= Adoption of Ala'a Eddeen =

Adoption of a disabled Iraqi boy by an American soldier

The Adoption of Ala'a Eddeen is an adoption of a then 9-year-old Iraqi boy, who could not walk because he had cerebral palsy, by American Capt. Scott Southworth while he was deployed during the Iraq War.

This case became a beginning of the growing campaign for bringing more disabled and orphaned Iraqi children to the United States.

In 2007, CNN profiled Scott and Ala'a's story in its Heroes: An All-Star Tribute. The story was chosen as one of 6 finalists.

== Scott Southworth ==
Before his deployment to Iraq Scott Southworth did not own a home, was unmarried, worked long hours, and "squeezed in his service as a national guardsman". Southworth's family considered it to be an honor to serve in the military; his great-great-great-grandfather, his grandfather and his father also served. An evangelical Christian, Southworth finished law school, and planned to run for district attorney's office after coming home from Iraq.

== Meeting and adoption ==
Scott Southworth was deployed to Iraq in 2003. His deployment was to last 13 months. On September 6, 2003, halfway through his deployment, Southworth and his unit visited an orphanage in Baghdad named for Mother Teresa. There were 20 children in the orphanage, all with physical disabilities. A few nuns cared for the children and also taught them to speak some English.
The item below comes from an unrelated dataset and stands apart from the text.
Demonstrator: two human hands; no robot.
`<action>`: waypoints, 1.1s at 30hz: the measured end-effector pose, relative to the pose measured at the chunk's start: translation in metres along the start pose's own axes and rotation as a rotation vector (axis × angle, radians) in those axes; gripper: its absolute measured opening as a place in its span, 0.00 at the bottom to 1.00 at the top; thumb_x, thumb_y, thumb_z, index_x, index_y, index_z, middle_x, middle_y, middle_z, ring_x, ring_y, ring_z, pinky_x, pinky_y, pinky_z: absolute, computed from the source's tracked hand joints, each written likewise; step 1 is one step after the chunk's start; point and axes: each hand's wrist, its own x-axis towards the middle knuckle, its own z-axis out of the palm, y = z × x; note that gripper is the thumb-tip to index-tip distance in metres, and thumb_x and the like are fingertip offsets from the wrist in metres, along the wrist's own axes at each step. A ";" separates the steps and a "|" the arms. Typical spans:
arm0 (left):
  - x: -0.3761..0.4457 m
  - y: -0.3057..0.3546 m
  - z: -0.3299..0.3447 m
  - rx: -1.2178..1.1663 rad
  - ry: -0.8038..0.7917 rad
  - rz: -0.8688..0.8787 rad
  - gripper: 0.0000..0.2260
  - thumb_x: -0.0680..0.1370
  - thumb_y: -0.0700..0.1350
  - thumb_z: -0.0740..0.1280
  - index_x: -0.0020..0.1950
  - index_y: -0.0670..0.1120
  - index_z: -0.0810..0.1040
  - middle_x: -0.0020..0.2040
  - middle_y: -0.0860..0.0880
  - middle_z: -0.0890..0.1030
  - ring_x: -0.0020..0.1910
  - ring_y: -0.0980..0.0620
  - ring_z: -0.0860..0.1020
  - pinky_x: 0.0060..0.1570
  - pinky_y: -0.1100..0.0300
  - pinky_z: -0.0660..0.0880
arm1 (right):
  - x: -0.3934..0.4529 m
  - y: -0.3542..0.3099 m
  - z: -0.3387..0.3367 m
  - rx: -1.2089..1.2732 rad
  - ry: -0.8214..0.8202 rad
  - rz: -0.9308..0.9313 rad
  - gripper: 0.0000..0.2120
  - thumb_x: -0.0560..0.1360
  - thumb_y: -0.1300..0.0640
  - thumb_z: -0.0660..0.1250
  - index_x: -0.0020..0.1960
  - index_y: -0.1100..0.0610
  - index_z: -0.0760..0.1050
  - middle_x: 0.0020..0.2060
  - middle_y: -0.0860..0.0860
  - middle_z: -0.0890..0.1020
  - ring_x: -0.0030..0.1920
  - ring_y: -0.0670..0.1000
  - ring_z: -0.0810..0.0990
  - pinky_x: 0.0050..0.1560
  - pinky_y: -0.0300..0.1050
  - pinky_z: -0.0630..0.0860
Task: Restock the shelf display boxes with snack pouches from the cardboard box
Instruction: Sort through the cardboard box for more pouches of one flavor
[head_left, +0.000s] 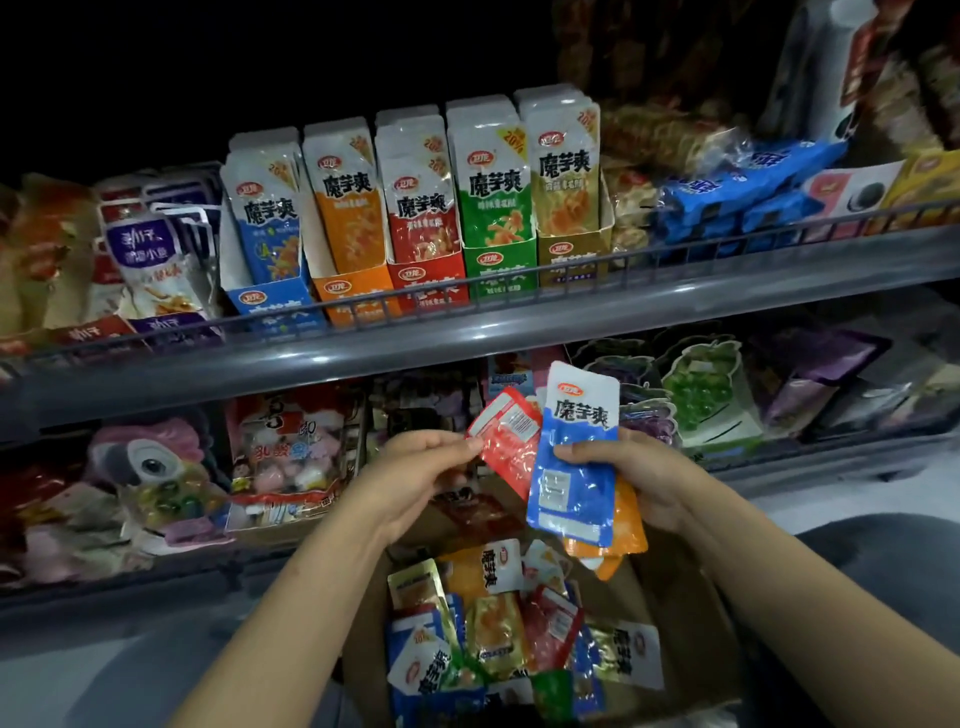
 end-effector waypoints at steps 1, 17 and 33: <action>0.000 -0.001 -0.001 -0.002 0.056 0.025 0.02 0.76 0.38 0.67 0.46 0.41 0.80 0.40 0.48 0.81 0.39 0.54 0.75 0.36 0.66 0.73 | 0.000 -0.001 -0.002 0.050 0.019 -0.002 0.08 0.69 0.65 0.70 0.48 0.60 0.77 0.39 0.57 0.85 0.36 0.55 0.84 0.36 0.48 0.82; -0.009 -0.007 -0.002 0.035 0.214 0.400 0.13 0.74 0.41 0.69 0.31 0.52 0.81 0.32 0.49 0.80 0.33 0.53 0.79 0.36 0.62 0.76 | -0.006 0.025 0.009 0.321 0.026 0.056 0.12 0.71 0.61 0.68 0.53 0.60 0.74 0.38 0.57 0.84 0.35 0.57 0.84 0.32 0.49 0.81; -0.004 -0.021 0.015 -0.476 0.201 -0.020 0.11 0.79 0.34 0.60 0.58 0.47 0.74 0.52 0.45 0.82 0.44 0.50 0.81 0.41 0.54 0.78 | -0.010 0.029 0.021 0.405 0.025 -0.134 0.14 0.72 0.62 0.66 0.57 0.59 0.75 0.47 0.56 0.84 0.44 0.56 0.85 0.39 0.50 0.82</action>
During their visit to the orphanage the soldiers played with the children. They wanted both to cheer up the children and to distract themselves from the war; twenty soldiers of the unit were wounded, and one was killed. Southworth first met Ala'a during this visit. The boy, who had lived in the orphanage since he was four years old, could not walk. The soldiers made subsequent trips to the orphanage, and attachment between Southworth and Ala'a grew. Southworth began to view Ala'a as a younger brother; Ala'a began to refer to Southworth as "Baba" ("Daddy" in Arabic). When Southworth was informed by orphanage staff that within a year Ala'a would be transferred to a less hospitable institution, he began adoption proceedings.
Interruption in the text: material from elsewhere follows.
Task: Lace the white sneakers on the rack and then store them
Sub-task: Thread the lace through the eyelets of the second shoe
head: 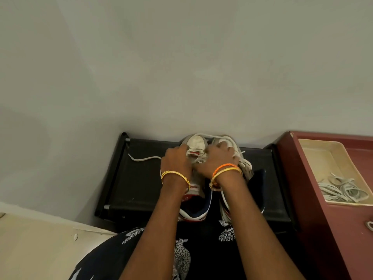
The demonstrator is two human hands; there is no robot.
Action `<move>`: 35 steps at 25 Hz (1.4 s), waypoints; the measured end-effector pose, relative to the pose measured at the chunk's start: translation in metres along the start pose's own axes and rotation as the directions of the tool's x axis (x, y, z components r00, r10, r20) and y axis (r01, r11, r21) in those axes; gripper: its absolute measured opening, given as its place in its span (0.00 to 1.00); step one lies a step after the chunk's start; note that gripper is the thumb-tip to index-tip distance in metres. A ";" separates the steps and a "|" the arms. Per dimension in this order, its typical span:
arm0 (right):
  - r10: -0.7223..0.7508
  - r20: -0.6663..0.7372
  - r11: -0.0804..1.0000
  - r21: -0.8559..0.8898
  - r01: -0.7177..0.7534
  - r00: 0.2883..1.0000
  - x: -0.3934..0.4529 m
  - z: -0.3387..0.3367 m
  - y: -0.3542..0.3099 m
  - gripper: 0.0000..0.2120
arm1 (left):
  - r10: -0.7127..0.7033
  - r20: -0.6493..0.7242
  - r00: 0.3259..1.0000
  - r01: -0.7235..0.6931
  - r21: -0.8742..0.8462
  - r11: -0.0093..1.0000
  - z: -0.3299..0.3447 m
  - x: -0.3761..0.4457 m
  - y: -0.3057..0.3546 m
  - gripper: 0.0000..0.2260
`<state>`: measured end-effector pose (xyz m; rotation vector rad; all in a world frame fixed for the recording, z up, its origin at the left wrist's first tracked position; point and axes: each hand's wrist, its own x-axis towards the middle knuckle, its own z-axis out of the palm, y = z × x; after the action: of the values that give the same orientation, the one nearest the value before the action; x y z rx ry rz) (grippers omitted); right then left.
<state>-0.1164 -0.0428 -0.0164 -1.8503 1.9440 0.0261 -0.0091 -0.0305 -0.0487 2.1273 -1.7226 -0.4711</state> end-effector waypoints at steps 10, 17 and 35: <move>0.115 0.041 0.954 0.272 -0.122 0.992 0.011 0.007 0.011 0.17 | -0.014 0.079 0.997 0.048 -0.448 0.893 0.000 0.015 -0.011 0.09; 0.054 -0.062 0.983 0.179 -0.043 0.997 0.012 0.005 0.013 0.19 | -0.663 -0.243 0.708 -0.157 -0.970 0.187 -0.061 0.011 -0.034 0.03; 0.387 -0.613 0.762 0.633 0.136 0.689 0.028 -0.018 0.031 0.10 | -0.537 0.079 0.840 0.542 -0.097 0.834 -0.075 -0.003 -0.020 0.32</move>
<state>-0.1509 -0.0721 -0.0184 -1.2935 2.1403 -1.3634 0.0429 -0.0189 0.0082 2.5171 -1.0498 -0.7568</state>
Iraqi law prohibits the adoption of Iraqi children by foreigners, but after returning home, Southworth was able to secure a humanitarian visa for Ala'a. By that time, Southworth was elected district attorney, and his income became steady. The two began living together in January 2005. Ala'a's health improved significantly, and he began attending school.

== In media ==
In 2007, CNN profiled Southworth and Ala'a's story in its Heroes: An All-Star Tribute. The story was chosen as one of 18 finalists. The money collected from the show was used to pay medical and legal bills for Ala'a. The pair were the focus of a variety of media, including an article in the VFW Magazine, a full episode on PBS, and a presentation at St. Norbert College.

== Aftermath ==
In 2007, Southworth asked Lt. Gov. Barbara Lawton for help bring other disabled and orphaned children to the US.

By 2009, 16-year-old Ala'a had become a United States citizen.